Fast forward a few months and my mother sends me messages about how disrespectful and rude that I am, and that I've made my children hate her. Now mind you, I work and my children have activities and since moving, I've not asked for help after my mother told her that the time away from their business to help me is making them lose money.
Instead of trying to see that I'm busy and overstressed, she will only attempt to make plans with my oldest child, without asking me. He's a teenager and is more interested in his friends, so he normally declines her invitations. Today, he informed her that he didn't want to take a weekend trip with them (I had no knowledge that she'd asked), and minutes after he declined, I received a message from my father telling me I needed to seek mental health! After discussing with my children, I told them if they wanted to spend time with their grandparents they are free to do so whenever they'd like (they do not attempt to contact my younger, more difficult child).
I moved away from an amazing support system back to family and I regret it! My question is how do I sever this unhealthy relationship so that we stop this cycle?
You mentioned that you moved back to your home state at the insistence of your parents. With this in mind, have you thought about carefully broaching the subject or question; “Why did you insist on my moving back, knowing that I have teenagers and a very busy work schedule?” Such a discussion, carefully crafted with love, might help uncover some deep-seated problems or resentments.
As for the teenagers not wanting to spend much time with their grandparents, that is quite normal. They have their own interests and friends. Parents and grandparents normally are not part of that circle, except on special occasions such as Christmas and Birthdays.
Your unfortunate situation appears to be primarily about them, your parents. You can’t expect to change them, but you can attempt to lovingly deflect their complaints. A point to remember, “Absence makes the heart grow fonder,” just as it did in the 20 years you were separated from your parents. But, as you experienced, when you are back with your parents, you are treated as their little girl. They need to get a life.
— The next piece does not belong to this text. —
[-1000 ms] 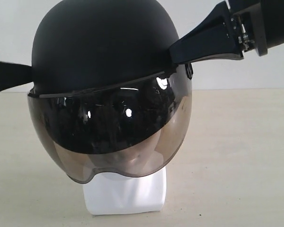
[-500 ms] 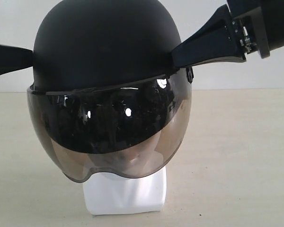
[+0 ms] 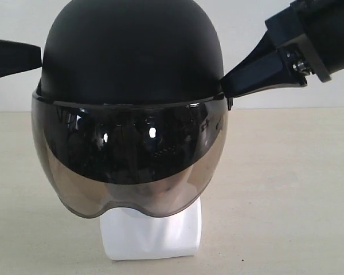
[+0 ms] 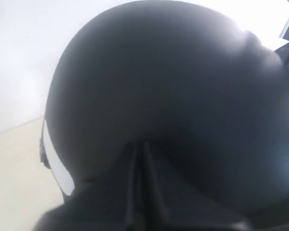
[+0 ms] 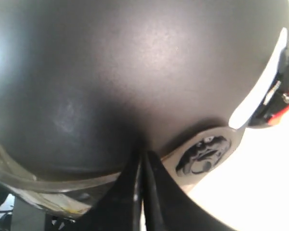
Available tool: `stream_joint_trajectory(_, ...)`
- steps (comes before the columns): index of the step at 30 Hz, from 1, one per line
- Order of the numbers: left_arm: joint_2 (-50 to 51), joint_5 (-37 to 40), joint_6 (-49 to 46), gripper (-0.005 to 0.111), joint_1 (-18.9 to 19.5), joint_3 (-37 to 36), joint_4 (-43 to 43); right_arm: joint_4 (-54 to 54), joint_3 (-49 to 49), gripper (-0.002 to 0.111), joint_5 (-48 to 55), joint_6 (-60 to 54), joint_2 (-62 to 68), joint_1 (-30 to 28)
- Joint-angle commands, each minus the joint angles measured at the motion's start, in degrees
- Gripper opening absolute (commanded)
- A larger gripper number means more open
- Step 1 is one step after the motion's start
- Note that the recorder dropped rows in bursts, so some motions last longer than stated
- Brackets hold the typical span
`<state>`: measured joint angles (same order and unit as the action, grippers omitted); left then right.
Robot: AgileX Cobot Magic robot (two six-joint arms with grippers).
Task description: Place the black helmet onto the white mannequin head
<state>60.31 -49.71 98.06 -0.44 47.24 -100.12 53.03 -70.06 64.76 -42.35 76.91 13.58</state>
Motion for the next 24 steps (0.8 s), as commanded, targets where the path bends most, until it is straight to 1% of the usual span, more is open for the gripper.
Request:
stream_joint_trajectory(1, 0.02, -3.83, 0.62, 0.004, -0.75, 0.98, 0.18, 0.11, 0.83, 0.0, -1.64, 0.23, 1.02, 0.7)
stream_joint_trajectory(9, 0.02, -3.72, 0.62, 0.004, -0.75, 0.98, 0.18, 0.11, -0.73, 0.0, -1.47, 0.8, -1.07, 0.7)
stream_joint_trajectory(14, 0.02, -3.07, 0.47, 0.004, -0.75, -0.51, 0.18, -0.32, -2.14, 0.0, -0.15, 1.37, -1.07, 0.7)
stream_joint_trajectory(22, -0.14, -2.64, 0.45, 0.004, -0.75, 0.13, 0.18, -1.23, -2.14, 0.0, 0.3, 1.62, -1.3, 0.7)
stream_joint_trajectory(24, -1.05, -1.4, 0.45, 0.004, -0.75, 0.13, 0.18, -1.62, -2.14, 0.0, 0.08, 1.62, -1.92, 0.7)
Thank you for the advice. The unfortunate thing about approaching them about the situation is it's always met with extra criticism and them telling me that I don't know what busy is (they call me a lazy government worker!). My approach for now will be to ignore the negativity and focus on building more positive relationships with other family members who make the effort as much as we do. It's sad that my kids are at the age that they see my stress over the situation, but I'm hoping it just teaches all three of us to appreciate our little family.